I love the ending and the photo. You both look so happy in it and why wouldn’t you? She can eat! She’s hungry! She’s strong. I hate that the doctors didn’t listen to you back then too. Truly. But I’m so glad that finally, the right diagnosis made it so that food can be swallowed “so fast.”
It never gets old, Kristi! 🙂
I love your last sentence! That is beautiful and it is true!
I wonder if doctors are learning to communicate more with each other regarding the patients they have in common. That would be so helpful in coming up with the right diagnosis.

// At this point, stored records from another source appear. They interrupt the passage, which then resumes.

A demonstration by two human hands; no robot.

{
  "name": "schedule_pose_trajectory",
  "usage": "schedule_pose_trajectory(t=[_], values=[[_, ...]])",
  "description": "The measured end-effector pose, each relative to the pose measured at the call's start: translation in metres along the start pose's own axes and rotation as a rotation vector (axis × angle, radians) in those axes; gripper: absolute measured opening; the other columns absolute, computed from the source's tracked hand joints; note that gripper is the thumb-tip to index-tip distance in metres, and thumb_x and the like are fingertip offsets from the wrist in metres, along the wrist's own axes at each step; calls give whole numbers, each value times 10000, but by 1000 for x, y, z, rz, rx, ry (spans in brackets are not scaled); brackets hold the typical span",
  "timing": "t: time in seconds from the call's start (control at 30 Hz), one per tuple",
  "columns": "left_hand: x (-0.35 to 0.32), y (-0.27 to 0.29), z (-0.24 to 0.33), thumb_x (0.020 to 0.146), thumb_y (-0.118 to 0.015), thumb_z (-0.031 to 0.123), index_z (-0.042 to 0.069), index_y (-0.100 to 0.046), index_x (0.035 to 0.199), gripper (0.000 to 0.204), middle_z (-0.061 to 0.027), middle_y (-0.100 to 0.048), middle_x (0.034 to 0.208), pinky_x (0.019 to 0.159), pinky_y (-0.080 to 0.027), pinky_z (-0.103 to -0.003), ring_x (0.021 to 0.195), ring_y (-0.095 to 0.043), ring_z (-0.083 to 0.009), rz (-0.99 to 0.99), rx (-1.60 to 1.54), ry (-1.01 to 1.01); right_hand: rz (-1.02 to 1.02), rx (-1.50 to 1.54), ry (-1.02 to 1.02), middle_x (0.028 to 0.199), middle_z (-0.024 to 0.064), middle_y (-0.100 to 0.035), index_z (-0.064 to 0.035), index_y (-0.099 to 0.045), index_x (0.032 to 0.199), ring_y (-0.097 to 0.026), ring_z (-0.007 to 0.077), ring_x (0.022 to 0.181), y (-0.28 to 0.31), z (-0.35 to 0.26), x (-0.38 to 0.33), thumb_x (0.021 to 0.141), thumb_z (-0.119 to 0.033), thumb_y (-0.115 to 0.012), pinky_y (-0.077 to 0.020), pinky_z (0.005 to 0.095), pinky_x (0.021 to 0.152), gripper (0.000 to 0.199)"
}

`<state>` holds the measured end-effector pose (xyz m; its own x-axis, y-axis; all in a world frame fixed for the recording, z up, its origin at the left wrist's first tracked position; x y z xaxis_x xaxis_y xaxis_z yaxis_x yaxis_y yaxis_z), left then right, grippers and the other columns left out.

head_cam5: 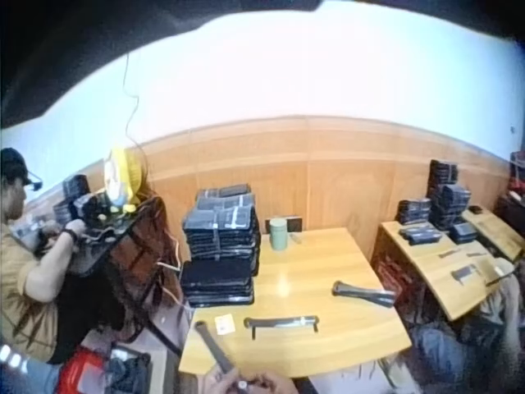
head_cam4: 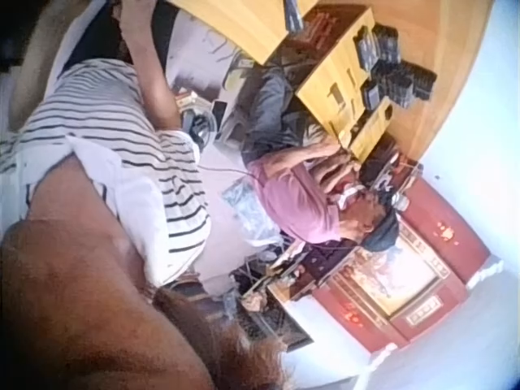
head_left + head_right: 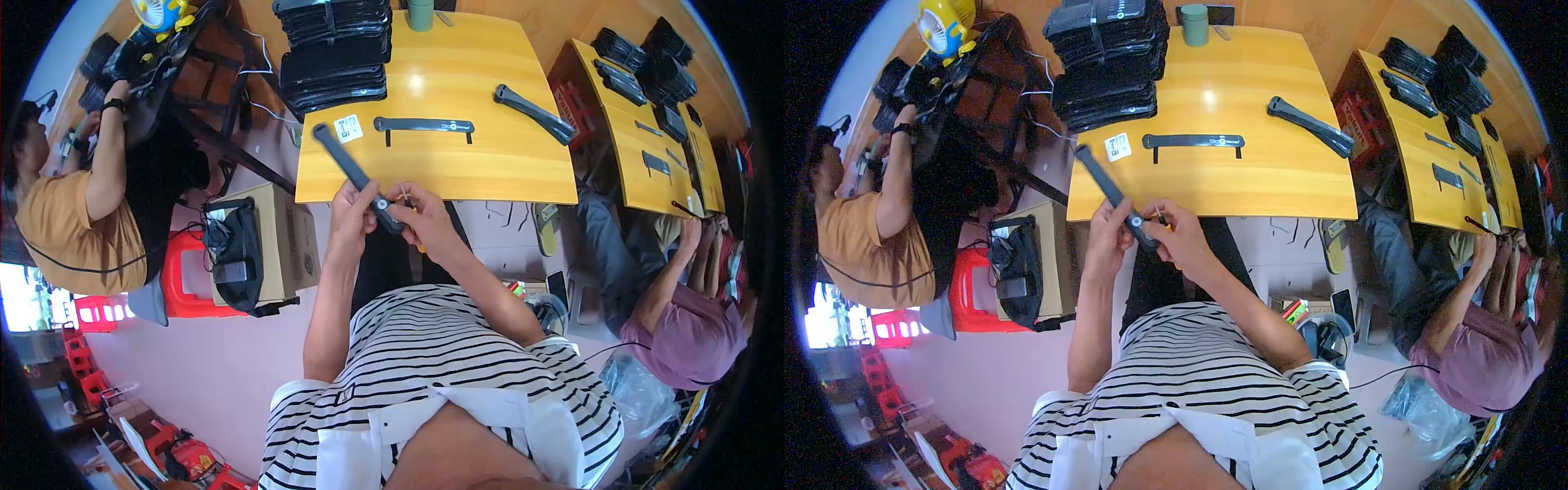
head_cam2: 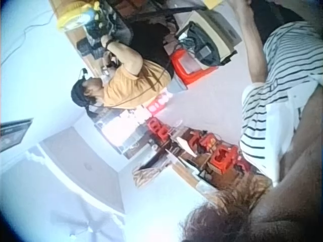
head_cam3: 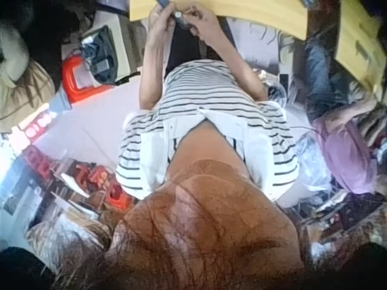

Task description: Assembling or finishing small black leather components using a manual tool at a workshop desk.

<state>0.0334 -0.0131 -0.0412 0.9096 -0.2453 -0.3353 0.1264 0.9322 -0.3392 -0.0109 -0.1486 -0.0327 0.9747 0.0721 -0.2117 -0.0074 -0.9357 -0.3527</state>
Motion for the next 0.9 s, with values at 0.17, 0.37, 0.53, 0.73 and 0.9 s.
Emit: schedule_pose_trajectory(t=[0.17,0.37,0.53,0.73,0.9], values=[[-11,-9,-6,889,-548,191,51,-562,988,172,-17,-606,751,527,-463,-166,635,-580,-66,-111,-162,-23,-44,114,-29,697,10,-518,-40,-553,932,-388,36,403,8,-5,0,865,-128,-525,-270,169,343,113],[-14,2,20,904,-517,166,36,-544,948,140,-129,-649,856,627,-552,-270,736,-654,-166,-10,-229,-201,-32,-118,94,629,-14,-444,-47,-561,1109,-383,35,416,10,-28,-12,929,-242,-388,-261,172,368,317],[-15,4,27,890,-540,156,61,-524,959,118,-140,-647,854,582,-564,-292,726,-658,-179,20,-247,-279,-102,-507,245,588,36,-469,-86,-479,1246,-467,115,513,-7,-37,-21,885,-62,-415,-403,254,519,368],[-17,-2,34,878,-556,146,57,-520,971,133,-132,-647,853,546,-559,-258,711,-651,-162,81,-184,-342,-38,-863,385,596,109,-504,-174,-465,1278,-513,230,513,-15,-41,-22,846,-51,-490,-431,301,534,449],[-20,-5,36,869,-568,132,49,-519,978,146,-125,-646,858,538,-554,-242,717,-646,-144,124,-151,-390,11,-977,469,640,134,-546,-184,-472,1276,-547,279,548,-19,-40,-22,832,-45,-513,-440,326,542,466]])
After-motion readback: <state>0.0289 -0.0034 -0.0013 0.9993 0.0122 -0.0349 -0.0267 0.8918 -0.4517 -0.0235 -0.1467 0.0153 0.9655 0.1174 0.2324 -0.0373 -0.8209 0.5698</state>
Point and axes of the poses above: each hand's wrist, its own x-axis towards the middle knuckle, its own y-axis out of the back of the hand, z = x × y, the point moved 2 cm from there along x, towards the middle knuckle
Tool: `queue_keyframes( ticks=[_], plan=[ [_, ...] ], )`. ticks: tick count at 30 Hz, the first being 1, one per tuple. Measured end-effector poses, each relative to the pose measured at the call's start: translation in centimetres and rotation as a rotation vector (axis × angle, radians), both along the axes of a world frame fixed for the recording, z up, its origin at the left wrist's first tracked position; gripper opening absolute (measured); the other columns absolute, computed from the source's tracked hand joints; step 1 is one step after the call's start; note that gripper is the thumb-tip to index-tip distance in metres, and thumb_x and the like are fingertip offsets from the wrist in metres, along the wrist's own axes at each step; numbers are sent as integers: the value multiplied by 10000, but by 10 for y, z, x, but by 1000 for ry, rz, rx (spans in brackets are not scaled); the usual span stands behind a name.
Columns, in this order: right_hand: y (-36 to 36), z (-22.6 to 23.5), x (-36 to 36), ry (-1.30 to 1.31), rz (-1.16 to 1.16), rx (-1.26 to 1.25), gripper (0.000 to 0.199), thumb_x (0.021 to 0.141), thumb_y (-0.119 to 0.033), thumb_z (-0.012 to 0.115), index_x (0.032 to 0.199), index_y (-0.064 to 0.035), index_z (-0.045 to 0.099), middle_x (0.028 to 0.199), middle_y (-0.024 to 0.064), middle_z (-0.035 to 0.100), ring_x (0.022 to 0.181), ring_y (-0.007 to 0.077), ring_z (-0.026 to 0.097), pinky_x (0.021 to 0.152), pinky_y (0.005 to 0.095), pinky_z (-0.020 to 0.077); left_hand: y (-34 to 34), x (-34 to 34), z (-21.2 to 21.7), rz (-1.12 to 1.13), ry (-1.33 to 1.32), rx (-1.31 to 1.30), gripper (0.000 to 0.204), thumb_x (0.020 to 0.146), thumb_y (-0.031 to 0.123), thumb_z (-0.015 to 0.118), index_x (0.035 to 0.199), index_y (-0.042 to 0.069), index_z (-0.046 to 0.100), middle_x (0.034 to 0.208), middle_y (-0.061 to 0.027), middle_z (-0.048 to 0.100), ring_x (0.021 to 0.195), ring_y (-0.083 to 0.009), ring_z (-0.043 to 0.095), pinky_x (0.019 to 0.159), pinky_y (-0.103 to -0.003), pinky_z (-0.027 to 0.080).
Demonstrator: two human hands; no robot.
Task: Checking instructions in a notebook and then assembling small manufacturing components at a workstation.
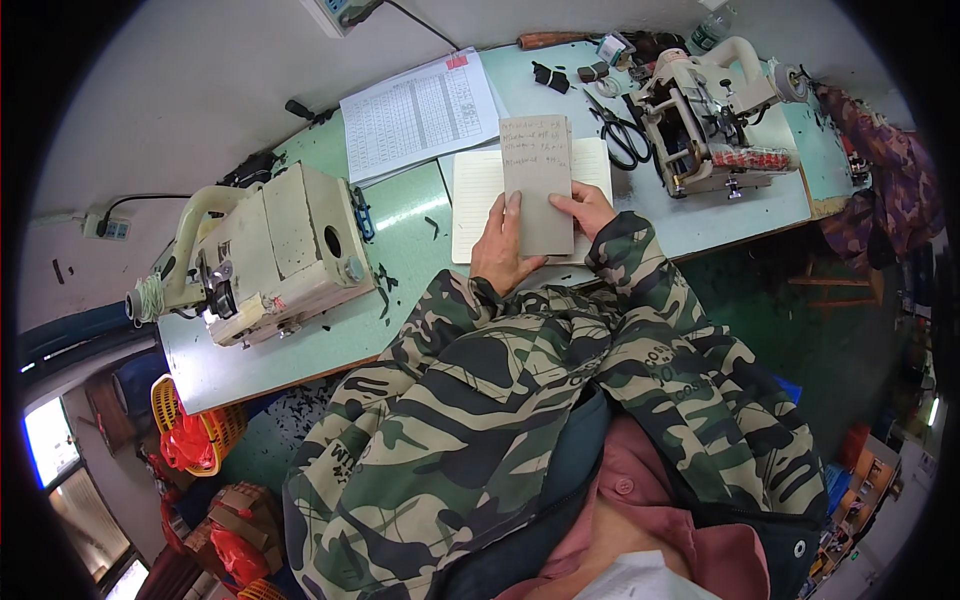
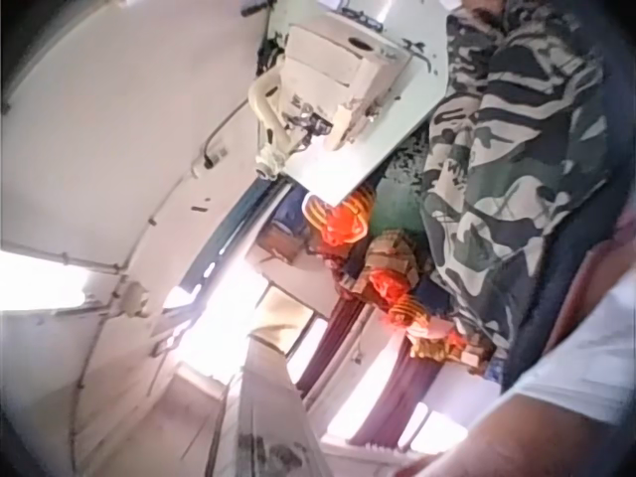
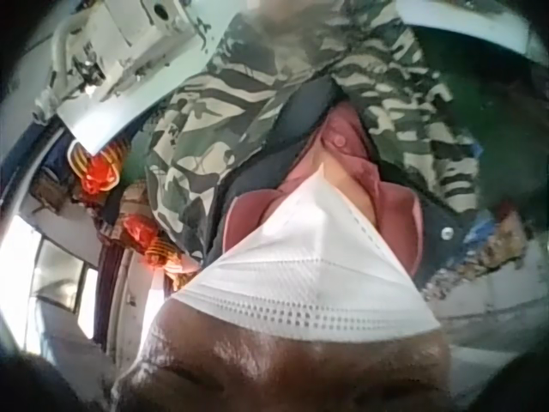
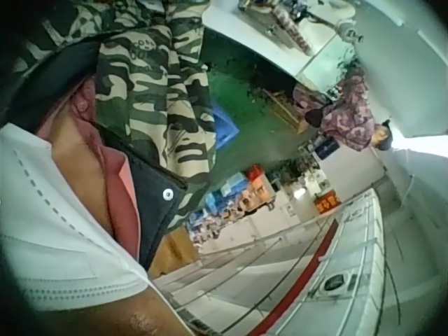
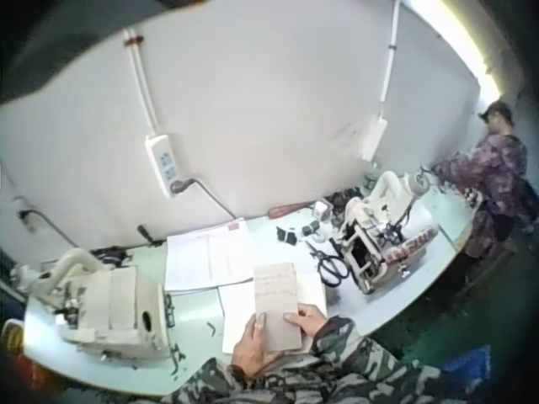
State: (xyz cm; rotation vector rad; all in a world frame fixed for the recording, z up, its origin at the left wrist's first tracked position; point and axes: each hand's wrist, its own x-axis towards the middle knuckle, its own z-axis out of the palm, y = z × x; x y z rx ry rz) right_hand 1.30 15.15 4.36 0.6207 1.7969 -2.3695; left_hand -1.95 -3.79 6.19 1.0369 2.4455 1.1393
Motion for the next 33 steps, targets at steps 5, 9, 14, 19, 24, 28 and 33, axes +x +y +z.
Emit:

So happy it’s all turned around for your both. Loved the last line as well. <3
I love this – it’s written beautifully but what I mean is that I love the opportunity that you have – both of you have – in learning and growing now that Sammi’s entire experience is not defined by a body part. And I love you for recognizing it.
Sometimes I read your stuff and I have nothing to add. (Oftentimes) But I so love the words, the intent, and the lessons. So I think you should know I was here. That’s all.